■ EXERCISE DATA
╭──

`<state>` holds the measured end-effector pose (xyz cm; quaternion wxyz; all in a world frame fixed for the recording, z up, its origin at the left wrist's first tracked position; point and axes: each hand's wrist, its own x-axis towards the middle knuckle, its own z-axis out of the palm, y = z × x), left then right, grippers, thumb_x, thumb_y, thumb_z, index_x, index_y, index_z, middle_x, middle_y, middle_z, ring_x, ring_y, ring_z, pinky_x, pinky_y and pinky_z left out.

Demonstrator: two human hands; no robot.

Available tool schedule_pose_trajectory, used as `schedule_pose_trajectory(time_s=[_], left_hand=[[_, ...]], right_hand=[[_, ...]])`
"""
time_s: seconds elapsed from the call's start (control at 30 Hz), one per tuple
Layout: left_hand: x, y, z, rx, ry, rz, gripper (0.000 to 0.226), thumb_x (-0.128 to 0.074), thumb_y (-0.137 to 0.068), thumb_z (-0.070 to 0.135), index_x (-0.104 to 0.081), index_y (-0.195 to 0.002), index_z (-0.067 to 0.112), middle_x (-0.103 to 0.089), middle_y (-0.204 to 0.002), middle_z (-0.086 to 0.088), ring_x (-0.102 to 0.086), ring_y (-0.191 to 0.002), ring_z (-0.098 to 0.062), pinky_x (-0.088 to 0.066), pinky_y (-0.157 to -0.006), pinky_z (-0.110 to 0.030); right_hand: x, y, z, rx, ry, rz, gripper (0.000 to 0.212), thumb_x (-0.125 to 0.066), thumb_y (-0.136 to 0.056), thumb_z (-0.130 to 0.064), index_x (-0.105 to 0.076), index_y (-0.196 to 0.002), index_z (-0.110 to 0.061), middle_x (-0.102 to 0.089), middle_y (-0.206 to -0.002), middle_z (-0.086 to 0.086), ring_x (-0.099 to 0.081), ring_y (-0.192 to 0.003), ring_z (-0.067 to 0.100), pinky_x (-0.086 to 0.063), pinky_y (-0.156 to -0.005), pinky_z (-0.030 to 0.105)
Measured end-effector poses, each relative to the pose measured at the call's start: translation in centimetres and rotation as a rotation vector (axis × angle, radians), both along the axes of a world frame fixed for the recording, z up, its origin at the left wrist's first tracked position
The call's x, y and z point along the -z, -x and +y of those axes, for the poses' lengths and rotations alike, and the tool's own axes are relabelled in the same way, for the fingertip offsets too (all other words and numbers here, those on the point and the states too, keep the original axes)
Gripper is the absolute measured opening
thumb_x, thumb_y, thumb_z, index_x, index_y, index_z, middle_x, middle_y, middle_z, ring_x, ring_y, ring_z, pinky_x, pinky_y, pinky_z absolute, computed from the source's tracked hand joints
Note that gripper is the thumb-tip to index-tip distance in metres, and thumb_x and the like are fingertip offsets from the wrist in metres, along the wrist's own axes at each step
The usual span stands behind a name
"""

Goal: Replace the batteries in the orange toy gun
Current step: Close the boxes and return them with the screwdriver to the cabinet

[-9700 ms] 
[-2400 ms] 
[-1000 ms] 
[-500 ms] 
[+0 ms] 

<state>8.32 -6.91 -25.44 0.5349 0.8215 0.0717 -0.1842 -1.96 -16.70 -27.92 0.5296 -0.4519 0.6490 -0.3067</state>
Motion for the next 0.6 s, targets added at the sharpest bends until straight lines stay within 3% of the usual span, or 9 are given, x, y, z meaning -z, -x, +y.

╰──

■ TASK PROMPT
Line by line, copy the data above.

■ WRITTEN ANSWER
`<state>` holds the measured end-effector pose (xyz cm; quaternion wxyz; all in a world frame fixed for the recording, z up, its origin at the left wrist's first tracked position; point and axes: each hand's wrist, its own x-axis towards the middle knuckle, its own z-axis out of the palm, y = z × x), left then right, grippers, thumb_x, thumb_y, thumb_z, index_x, index_y, index_z, middle_x, middle_y, middle_z, ring_x, ring_y, ring_z, pinky_x, pinky_y and pinky_z left out.

Demonstrator: two human hands; no robot.

Available tool schedule_pose_trajectory, used as `schedule_pose_trajectory(time_s=[_], left_hand=[[_, ...]], right_hand=[[_, ...]])`
"""
time_s: seconds elapsed from the call's start (control at 30 Hz), one per tuple
Layout: left_hand: x, y, z, rx, ry, rz, gripper (0.000 to 0.226), thumb_x (-0.128 to 0.074), thumb_y (-0.137 to 0.068), thumb_z (-0.070 to 0.135), index_x (-0.104 to 0.081), index_y (-0.195 to 0.002), index_z (-0.067 to 0.112), middle_x (-0.103 to 0.089), middle_y (-0.204 to 0.002), middle_z (-0.086 to 0.088), ring_x (-0.102 to 0.086), ring_y (-0.191 to 0.002), ring_z (-0.098 to 0.062), pinky_x (-0.088 to 0.066), pinky_y (-0.157 to -0.006), pinky_z (-0.110 to 0.030); right_hand: x, y, z, rx, ry, rz, gripper (0.000 to 0.212), thumb_x (-0.125 to 0.066), thumb_y (-0.136 to 0.056), thumb_z (-0.130 to 0.064), index_x (-0.105 to 0.076), index_y (-0.196 to 0.002), index_z (-0.110 to 0.061), middle_x (-0.102 to 0.089), middle_y (-0.206 to -0.002), middle_z (-0.086 to 0.086), ring_x (-0.099 to 0.081), ring_y (-0.192 to 0.003), ring_z (-0.067 to 0.100), pinky_x (-0.086 to 0.063), pinky_y (-0.156 to -0.005), pinky_z (-0.030 to 0.105)
Measured end-effector poses, each relative to the pose measured at the call's start: translation in centimetres and rotation as a rotation vector (axis × angle, radians), both along the axes of a world frame fixed for the recording, z up, its origin at the left wrist's first tracked position
The call's x, y and z point along the -z, -x and +y of those axes, for the poses' lengths and rotations alike, and the tool's own axes are relabelled in the same way, for the fingertip offsets too (all other words and numbers here, those on the point and the states too, keep the original axes)
Gripper is the absolute measured opening
thumb_x, thumb_y, thumb_z, index_x, index_y, index_z, middle_x, middle_y, middle_z, ring_x, ring_y, ring_z, pinky_x, pinky_y, pinky_z absolute, computed from the source's tracked hand joints
Note that gripper is the thumb-tip to index-tip distance in metres, and thumb_x and the like are fingertip offsets from the wrist in metres, along the wrist's own axes at each step
The usual span stands behind a name
"""

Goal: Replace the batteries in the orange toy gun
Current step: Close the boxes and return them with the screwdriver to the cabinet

[-9700 ms] 
[-2400 ms] 
[-1000 ms] 
[-500 ms] 
[+0 ms] 

<state>8.32 -6.91 -25.44 0.5349 0.8215 0.0717 -0.1842 -1.96 -16.70 -27.92 0.5296 -0.4519 0.6490 -0.3067</state>
Motion for the next 0.6 s, targets added at the sharpest bends until straight lines stay within 3% of the usual span, or 9 are given, x, y, z meaning -z, -x, +y.

There is no more output for this exercise.